▶ _What you have to do_
Please write out word for word the opening lines of the material, including the line with "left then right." as the last.

▶ _Dataset content_
◇ ◇ ◇ ◇
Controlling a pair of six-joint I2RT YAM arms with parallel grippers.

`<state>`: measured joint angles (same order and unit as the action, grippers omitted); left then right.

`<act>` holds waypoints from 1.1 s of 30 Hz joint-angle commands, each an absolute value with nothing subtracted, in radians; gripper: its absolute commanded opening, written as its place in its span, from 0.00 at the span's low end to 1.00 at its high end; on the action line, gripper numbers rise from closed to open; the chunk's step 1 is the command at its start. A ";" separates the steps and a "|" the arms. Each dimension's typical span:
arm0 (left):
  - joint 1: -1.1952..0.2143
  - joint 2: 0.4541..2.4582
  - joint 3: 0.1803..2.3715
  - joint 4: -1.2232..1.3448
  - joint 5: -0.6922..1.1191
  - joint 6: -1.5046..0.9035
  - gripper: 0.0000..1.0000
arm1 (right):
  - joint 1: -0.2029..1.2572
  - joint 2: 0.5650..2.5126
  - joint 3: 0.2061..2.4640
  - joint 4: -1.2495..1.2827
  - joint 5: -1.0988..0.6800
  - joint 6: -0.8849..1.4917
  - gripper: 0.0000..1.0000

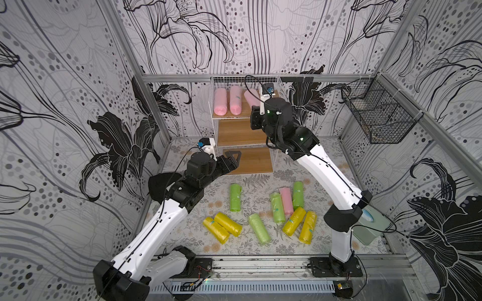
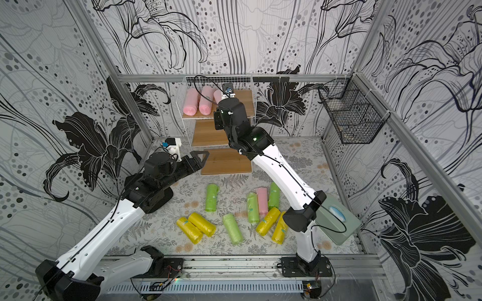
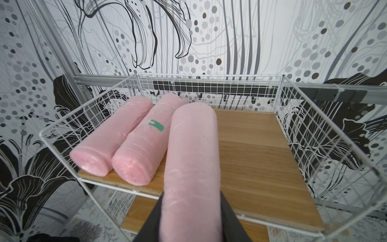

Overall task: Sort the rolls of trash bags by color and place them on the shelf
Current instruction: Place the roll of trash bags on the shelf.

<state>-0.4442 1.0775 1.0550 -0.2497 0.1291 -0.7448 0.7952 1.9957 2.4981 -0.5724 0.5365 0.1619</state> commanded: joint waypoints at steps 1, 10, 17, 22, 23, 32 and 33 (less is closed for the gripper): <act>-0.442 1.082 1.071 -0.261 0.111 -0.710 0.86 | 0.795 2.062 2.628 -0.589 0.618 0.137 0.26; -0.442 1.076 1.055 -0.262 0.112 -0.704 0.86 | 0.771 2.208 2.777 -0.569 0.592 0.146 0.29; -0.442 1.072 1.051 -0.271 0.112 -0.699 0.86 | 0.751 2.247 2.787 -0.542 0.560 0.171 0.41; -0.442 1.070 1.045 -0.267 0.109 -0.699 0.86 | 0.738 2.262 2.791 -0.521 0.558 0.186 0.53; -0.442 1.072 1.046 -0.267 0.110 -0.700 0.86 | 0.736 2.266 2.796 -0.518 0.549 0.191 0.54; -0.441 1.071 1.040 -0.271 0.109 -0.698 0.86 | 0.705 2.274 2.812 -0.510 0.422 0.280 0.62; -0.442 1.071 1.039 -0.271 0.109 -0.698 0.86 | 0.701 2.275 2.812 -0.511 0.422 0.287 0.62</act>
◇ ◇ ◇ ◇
▶ _Result of the task_
Controlling a pair of six-joint I2RT YAM arms with parallel grippers.

`<state>`: measured joint angles (same order and unit as the action, grippers omitted); left then right.

That finishes the exercise, with nothing more to add.